The listing below must be reproduced in full, exactly as written.

◇ ◇ ◇ ◇

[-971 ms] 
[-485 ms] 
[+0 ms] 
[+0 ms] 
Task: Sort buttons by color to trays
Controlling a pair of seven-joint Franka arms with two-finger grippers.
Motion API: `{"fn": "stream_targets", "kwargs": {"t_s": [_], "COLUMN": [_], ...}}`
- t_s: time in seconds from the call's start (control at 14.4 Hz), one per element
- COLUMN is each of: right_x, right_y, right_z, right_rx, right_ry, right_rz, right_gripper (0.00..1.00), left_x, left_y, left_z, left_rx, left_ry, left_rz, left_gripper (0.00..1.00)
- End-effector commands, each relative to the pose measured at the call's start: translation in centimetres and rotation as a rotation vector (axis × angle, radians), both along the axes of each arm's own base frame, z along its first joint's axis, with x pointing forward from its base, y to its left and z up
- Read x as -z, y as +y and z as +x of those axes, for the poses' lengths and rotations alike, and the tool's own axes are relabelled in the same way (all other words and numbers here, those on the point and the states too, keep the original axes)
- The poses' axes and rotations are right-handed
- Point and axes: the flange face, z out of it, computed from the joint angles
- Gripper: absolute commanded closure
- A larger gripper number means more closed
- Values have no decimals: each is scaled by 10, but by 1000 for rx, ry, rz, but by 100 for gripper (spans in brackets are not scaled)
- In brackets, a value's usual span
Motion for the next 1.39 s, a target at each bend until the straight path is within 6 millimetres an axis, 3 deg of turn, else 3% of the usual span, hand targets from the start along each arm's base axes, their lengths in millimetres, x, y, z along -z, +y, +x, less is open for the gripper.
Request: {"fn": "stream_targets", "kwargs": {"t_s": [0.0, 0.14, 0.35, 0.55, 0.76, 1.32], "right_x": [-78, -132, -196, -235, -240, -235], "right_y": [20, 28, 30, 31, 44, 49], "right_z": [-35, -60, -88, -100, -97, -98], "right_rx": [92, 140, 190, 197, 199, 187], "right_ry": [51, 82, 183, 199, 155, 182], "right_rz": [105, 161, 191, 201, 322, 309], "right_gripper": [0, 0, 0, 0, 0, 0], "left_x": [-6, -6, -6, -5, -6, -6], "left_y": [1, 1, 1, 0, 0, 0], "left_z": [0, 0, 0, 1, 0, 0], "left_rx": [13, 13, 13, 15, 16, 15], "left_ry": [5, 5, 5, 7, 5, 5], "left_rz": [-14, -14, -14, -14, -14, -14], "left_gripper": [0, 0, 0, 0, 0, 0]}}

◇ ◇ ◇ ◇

### [Result for this task]
[-971 ms] 
[-485 ms] 
[+0 ms] 
[+0 ms] 
Task: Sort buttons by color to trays
Controlling a pair of seven-joint Franka arms with two-finger grippers.
Motion API: `{"fn": "stream_targets", "kwargs": {"t_s": [_], "COLUMN": [_], ...}}`
- t_s: time in seconds from the call's start (control at 14.4 Hz), one per element
- COLUMN is each of: right_x, right_y, right_z, right_rx, right_ry, right_rz, right_gripper (0.00..1.00), left_x, left_y, left_z, left_rx, left_ry, left_rz, left_gripper (0.00..1.00)
- End-effector commands, each relative to the pose measured at the call's start: translation in centimetres and rotation as a rotation vector (axis × angle, radians), both along the axes of each arm's own base frame, z along its first joint's axis, with x pointing forward from its base, y to its left and z up
- Read x as -z, y as +y and z as +x of those axes, for the poses' lengths and rotations alike, and the tool's own axes are relabelled in the same way (all other words and numbers here, those on the point and the states too, keep the original axes)
- The poses' axes and rotations are right-handed
- Point and axes: the flange face, z out of it, computed from the joint angles
- Gripper: absolute commanded closure
- A larger gripper number means more closed
- Values have no decimals: each is scaled by 10, but by 1000 for rx, ry, rz, but by 100 for gripper (spans in brackets are not scaled)
- In brackets, a value's usual span
Motion for the next 1.39 s, a target at each bend until the straight path is within 6 millimetres an axis, 3 deg of turn, else 3% of the usual span, hand targets from the start along each arm's base axes, their lengths in millimetres, x, y, z along -z, +y, +x, less is open for the gripper.
Request: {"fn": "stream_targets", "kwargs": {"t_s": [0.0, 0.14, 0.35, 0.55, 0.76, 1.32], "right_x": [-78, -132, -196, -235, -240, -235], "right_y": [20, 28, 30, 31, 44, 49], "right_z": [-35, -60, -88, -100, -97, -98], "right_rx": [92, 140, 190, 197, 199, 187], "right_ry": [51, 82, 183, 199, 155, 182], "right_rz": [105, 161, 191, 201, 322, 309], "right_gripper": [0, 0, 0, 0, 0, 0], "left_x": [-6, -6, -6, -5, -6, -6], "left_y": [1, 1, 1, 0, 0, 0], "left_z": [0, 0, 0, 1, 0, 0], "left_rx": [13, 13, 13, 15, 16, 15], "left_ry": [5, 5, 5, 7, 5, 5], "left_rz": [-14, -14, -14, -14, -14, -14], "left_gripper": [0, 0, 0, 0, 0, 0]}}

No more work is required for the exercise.